* [Recorded information]:
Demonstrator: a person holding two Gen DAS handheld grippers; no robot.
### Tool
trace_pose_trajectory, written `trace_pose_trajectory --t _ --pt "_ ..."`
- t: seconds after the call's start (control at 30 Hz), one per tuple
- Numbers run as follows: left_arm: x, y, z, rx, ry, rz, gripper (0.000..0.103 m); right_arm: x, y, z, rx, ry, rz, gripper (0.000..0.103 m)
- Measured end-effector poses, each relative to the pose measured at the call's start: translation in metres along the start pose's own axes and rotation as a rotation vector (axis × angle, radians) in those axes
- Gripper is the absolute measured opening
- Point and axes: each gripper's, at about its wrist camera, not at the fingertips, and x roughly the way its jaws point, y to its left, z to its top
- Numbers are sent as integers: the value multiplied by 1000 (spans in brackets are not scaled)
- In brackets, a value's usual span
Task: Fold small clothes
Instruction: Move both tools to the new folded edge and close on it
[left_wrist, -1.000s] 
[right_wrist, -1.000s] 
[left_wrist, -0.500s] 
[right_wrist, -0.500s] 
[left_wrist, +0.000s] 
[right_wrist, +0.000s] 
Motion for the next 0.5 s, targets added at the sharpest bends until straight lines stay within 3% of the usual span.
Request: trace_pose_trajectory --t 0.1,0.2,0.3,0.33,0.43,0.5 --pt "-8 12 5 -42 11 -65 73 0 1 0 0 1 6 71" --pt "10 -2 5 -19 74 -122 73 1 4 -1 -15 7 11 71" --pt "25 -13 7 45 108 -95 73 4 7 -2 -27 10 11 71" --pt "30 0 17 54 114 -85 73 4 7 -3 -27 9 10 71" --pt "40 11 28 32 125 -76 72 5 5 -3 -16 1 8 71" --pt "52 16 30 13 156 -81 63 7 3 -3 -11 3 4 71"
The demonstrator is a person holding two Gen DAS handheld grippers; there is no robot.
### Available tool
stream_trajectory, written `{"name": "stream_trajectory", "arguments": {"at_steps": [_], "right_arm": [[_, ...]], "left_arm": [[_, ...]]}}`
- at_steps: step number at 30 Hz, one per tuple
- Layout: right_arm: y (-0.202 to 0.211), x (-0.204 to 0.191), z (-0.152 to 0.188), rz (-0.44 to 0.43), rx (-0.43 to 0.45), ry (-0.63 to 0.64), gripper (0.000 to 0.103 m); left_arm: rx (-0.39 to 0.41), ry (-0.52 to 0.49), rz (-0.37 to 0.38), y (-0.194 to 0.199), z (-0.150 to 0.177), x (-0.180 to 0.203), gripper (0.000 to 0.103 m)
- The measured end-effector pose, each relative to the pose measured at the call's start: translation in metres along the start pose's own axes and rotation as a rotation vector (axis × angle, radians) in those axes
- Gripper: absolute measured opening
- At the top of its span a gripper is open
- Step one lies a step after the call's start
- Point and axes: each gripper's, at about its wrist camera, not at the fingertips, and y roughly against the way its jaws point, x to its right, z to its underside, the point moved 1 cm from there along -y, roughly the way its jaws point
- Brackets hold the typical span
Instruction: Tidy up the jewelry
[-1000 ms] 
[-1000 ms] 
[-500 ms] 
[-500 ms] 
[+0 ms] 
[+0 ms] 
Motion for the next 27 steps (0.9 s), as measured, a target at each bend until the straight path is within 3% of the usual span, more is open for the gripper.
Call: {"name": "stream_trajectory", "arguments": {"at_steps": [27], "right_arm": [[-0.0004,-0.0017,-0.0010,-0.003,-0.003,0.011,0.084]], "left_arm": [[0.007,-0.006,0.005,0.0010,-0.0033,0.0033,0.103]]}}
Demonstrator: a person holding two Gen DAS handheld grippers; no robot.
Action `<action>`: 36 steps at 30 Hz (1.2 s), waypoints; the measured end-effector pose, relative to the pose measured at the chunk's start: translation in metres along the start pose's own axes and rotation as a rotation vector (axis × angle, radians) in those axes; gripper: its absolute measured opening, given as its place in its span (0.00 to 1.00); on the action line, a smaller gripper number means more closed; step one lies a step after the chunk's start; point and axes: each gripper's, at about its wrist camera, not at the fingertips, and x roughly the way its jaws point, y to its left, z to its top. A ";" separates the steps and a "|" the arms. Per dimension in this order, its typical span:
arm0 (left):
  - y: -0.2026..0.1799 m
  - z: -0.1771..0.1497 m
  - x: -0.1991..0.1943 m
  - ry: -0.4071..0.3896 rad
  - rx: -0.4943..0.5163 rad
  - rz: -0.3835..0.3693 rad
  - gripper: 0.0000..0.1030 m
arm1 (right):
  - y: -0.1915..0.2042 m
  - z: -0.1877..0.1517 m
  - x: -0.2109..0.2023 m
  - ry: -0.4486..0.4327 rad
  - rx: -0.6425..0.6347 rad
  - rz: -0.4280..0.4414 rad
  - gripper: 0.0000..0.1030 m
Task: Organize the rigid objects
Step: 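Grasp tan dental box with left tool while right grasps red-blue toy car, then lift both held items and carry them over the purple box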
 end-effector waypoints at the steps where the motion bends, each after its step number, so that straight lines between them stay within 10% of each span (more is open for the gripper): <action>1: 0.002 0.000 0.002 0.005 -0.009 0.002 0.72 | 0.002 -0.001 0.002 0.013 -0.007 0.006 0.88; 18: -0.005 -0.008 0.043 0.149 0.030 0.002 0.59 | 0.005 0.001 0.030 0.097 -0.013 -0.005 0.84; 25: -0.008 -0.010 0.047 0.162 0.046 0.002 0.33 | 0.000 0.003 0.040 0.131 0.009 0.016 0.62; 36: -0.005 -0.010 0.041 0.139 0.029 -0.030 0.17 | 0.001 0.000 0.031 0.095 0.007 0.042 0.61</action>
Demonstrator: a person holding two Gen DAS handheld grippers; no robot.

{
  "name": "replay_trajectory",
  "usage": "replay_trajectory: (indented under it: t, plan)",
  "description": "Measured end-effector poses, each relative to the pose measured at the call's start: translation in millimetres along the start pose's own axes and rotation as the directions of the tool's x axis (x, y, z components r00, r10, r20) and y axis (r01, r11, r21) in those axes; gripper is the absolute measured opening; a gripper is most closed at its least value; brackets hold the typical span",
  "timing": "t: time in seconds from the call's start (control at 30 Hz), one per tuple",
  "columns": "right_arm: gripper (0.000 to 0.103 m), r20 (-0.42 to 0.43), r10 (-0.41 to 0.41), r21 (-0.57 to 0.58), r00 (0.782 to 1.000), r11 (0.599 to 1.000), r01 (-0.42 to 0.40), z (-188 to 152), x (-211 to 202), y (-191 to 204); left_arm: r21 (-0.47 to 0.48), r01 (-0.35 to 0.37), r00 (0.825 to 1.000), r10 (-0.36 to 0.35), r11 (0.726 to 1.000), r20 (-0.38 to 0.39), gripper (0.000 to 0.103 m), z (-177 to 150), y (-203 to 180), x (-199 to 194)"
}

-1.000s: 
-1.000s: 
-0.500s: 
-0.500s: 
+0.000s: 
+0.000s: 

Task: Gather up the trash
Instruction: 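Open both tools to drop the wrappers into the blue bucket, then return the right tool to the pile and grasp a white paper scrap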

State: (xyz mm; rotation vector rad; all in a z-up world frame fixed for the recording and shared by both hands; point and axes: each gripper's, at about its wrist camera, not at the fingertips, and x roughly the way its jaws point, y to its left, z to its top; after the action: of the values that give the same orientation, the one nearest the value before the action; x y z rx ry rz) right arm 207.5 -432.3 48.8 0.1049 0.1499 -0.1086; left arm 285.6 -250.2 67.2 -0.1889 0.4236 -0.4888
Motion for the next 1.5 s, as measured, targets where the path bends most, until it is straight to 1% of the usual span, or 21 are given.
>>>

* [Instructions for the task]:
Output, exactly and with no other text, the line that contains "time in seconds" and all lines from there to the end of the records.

* [Exercise output]:
  "timing": "t: time in seconds from the call's start (control at 30 Hz), one per tuple",
  "columns": "right_arm: gripper (0.000 to 0.103 m), r20 (-0.42 to 0.43), r10 (-0.41 to 0.41), r21 (-0.57 to 0.58), r00 (0.782 to 1.000), r11 (0.599 to 1.000), r01 (-0.42 to 0.40), z (-188 to 152), x (-211 to 202), y (-191 to 204); left_arm: r21 (-0.47 to 0.48), r01 (-0.35 to 0.37), r00 (0.825 to 1.000), r10 (-0.36 to 0.35), r11 (0.726 to 1.000), r20 (-0.38 to 0.39), gripper (0.000 to 0.103 m), z (-177 to 150), y (-203 to 180), x (-199 to 194)"
}

-1.000s: 
-1.000s: 
-0.500s: 
-0.500s: 
+0.000s: 
+0.000s: 

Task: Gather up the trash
Instruction: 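Open both tools to drop the wrappers into the blue bucket, then return the right tool to the pile and grasp a white paper scrap
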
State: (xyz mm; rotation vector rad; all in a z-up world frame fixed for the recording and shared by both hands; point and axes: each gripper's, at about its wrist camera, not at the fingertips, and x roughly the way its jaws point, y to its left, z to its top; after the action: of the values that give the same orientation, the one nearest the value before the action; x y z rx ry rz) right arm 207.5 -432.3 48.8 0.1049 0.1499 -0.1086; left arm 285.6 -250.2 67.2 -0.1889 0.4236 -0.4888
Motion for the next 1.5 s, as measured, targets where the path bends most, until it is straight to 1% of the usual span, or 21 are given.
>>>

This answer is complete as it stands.